Michael Everson everson at
Sun Feb 26 17:13:47 CET 2006

At 11:01 -0500 2006-02-26, John Cowan wrote:
>Doug Ewell scripsit:
>>  Then I must respectfully disagree.  We are bound by history to honor
>>  "sgn-US" for American Sign Language (and likewise for 21 others).  We
>>  are not bound to perpetuate this model for all other sign languages
>>  identified by a country name.
>I agree that we are not bound; I think it will just be less confusing
>to the users if we bind ourselves.

I also agree with John: the sgn- prefix as a special (non-genetic) 
umbrella tag has a utility. I do not agree that we should abandon 
this as a way for tagging Sign Languages or signed spoken languages.

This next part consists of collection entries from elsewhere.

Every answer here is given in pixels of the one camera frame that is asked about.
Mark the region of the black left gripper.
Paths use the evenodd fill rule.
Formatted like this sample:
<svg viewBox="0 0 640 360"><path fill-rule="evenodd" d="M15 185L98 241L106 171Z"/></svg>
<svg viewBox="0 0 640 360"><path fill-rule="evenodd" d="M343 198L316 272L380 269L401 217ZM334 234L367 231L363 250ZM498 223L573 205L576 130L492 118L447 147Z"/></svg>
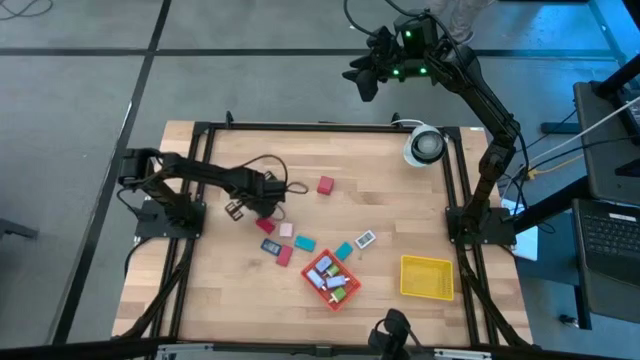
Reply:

>I also agree with Michael that we don't need to decide this urgently.
>Sign languages can wait until 3066ter, and signed spoken languages even
>longer if necessary.

I am concerned about the three-letter codes for these in 639, 
however, which also seem premature to me.

Doug said:

>Let me paraphrase this into a question:  In what way are sign 
>languages different from other languages that requires them to be 
>coded using a completely different model?

They aren't "spoken", for one. 639-2 gave a macro tag for them which 
differs from other macro tags (which are generally genetic). 
Librarians for instance may need to tag materials as being Signed, 
and may not have any ability to distinguish one from the next.

The fact that things like SignWriting exist, which enables Sign 
Languages to be actually *written* means we need to have precise and 
careful tagging for these languages, and please let us not rush.

At 22:09 -0500 2006-02-25, John Cowan wrote:

>With sign languages, we weren't so lucky.  We have to live with that.
>Now we can either treat sgn-US and the 20 other registered tags as sui
>generis, or we can extend the pattern to the other national-scope sign
>languages, and treat the "minority" sign languages differently, either
>as sgn-xxx or as just xxx.  I proposed the former.

I favour the latter, modulo a specific treatment for "signed spoken languages".